**WORK TASK:**
Transcribe the whole listing exactly, but do not carry over its pictures.

**COLLECTED DATA:**
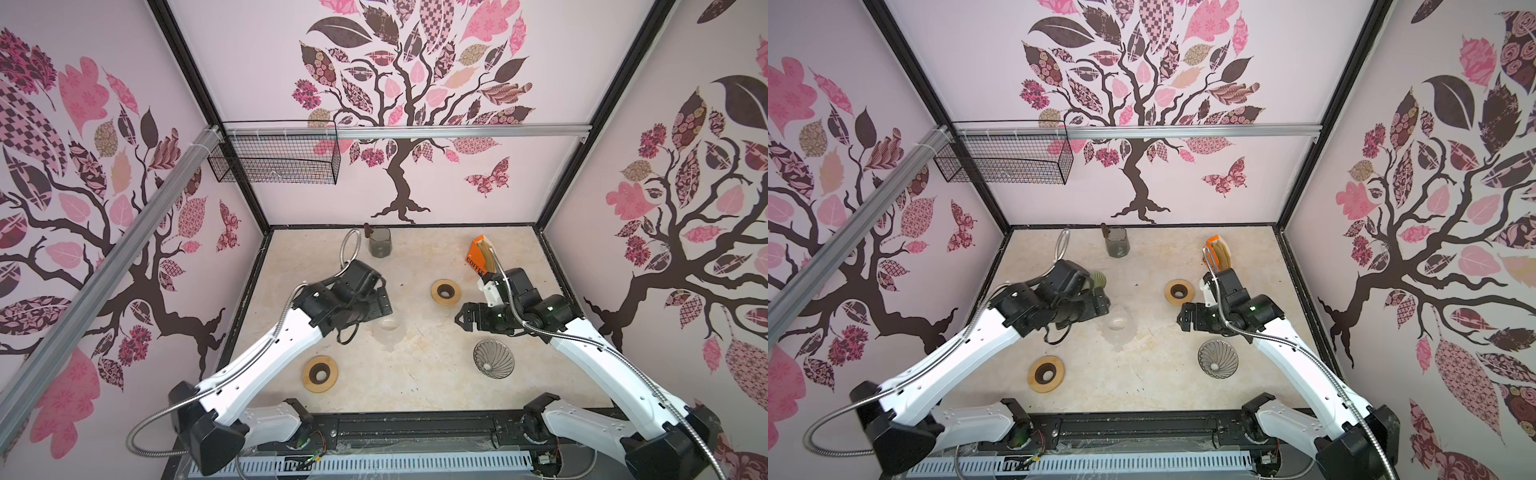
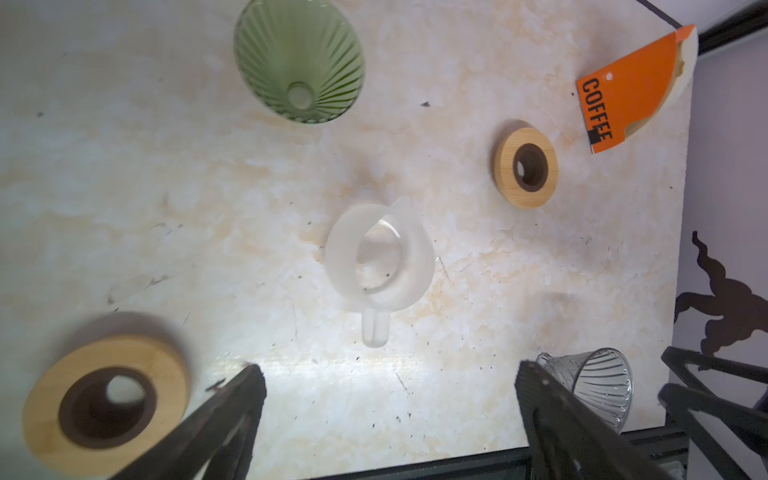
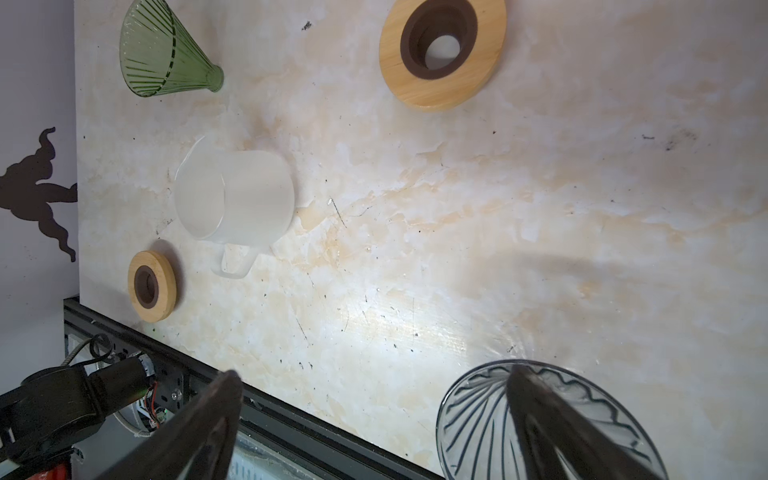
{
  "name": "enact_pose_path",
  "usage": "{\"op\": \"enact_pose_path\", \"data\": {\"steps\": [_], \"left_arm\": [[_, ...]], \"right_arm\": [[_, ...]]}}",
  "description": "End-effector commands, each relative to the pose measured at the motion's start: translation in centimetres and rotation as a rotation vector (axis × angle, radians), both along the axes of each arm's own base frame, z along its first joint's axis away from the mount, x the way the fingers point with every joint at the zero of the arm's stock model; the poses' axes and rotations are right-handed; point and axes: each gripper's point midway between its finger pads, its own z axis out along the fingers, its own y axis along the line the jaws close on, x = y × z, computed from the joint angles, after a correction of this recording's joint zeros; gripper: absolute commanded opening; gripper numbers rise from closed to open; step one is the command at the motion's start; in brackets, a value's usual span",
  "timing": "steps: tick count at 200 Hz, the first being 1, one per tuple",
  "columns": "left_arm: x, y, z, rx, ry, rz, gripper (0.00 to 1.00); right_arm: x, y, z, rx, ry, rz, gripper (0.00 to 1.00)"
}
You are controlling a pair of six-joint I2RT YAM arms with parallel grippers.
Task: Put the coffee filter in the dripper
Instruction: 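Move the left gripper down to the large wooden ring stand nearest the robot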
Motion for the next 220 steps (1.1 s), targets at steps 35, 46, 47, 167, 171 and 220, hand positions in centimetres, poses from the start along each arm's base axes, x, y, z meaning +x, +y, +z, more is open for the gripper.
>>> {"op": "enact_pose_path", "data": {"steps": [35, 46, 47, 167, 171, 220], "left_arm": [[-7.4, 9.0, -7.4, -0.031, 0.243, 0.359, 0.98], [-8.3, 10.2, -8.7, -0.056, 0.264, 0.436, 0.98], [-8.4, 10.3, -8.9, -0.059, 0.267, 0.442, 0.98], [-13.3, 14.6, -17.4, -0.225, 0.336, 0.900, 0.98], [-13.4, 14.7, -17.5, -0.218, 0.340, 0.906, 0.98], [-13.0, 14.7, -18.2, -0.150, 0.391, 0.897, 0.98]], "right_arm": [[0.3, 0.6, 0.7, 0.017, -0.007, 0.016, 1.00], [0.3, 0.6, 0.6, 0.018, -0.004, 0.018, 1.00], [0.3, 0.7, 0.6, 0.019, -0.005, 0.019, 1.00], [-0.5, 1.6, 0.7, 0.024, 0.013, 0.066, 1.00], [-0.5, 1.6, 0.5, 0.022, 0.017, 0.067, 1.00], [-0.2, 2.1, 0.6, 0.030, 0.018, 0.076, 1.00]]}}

**RESPONSE AREA:**
{
  "name": "enact_pose_path",
  "usage": "{\"op\": \"enact_pose_path\", \"data\": {\"steps\": [_], \"left_arm\": [[_, ...]], \"right_arm\": [[_, ...]]}}",
  "description": "End-effector commands, each relative to the pose measured at the motion's start: translation in centimetres and rotation as a rotation vector (axis × angle, radians), both along the axes of each arm's own base frame, z along its first joint's axis away from the mount, x the way the fingers point with every joint at the zero of the arm's stock model; the poses' axes and rotations are right-handed; point and axes: each gripper's point midway between its finger pads, its own z axis out along the fingers, its own y axis along the line the jaws close on, x = y × z, computed from the joint angles, after a correction of this recording's joint zeros; gripper: absolute commanded opening; gripper numbers rise from closed to open; step one is the command at the motion's start; in brackets, a value's usual span",
  "timing": "steps: tick count at 200 Hz, the first being 1, one per tuple",
  "columns": "left_arm: x, y, z, rx, ry, rz, gripper (0.00 to 1.00); right_arm: x, y, z, rx, ry, rz, gripper (0.00 to 1.00)"
}
You are controlling a pair of six-joint I2RT YAM arms with parallel grippers.
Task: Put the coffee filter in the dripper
Instruction: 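Move the left gripper down to the large wooden ring stand nearest the robot
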Motion for the next 220 steps (1.1 s), targets at steps 35, 46, 47, 167, 171 and 220, hand positions in centimetres, poses from the start along each arm's base axes, x, y, z meaning +x, +y, +z, more is open for the gripper.
>>> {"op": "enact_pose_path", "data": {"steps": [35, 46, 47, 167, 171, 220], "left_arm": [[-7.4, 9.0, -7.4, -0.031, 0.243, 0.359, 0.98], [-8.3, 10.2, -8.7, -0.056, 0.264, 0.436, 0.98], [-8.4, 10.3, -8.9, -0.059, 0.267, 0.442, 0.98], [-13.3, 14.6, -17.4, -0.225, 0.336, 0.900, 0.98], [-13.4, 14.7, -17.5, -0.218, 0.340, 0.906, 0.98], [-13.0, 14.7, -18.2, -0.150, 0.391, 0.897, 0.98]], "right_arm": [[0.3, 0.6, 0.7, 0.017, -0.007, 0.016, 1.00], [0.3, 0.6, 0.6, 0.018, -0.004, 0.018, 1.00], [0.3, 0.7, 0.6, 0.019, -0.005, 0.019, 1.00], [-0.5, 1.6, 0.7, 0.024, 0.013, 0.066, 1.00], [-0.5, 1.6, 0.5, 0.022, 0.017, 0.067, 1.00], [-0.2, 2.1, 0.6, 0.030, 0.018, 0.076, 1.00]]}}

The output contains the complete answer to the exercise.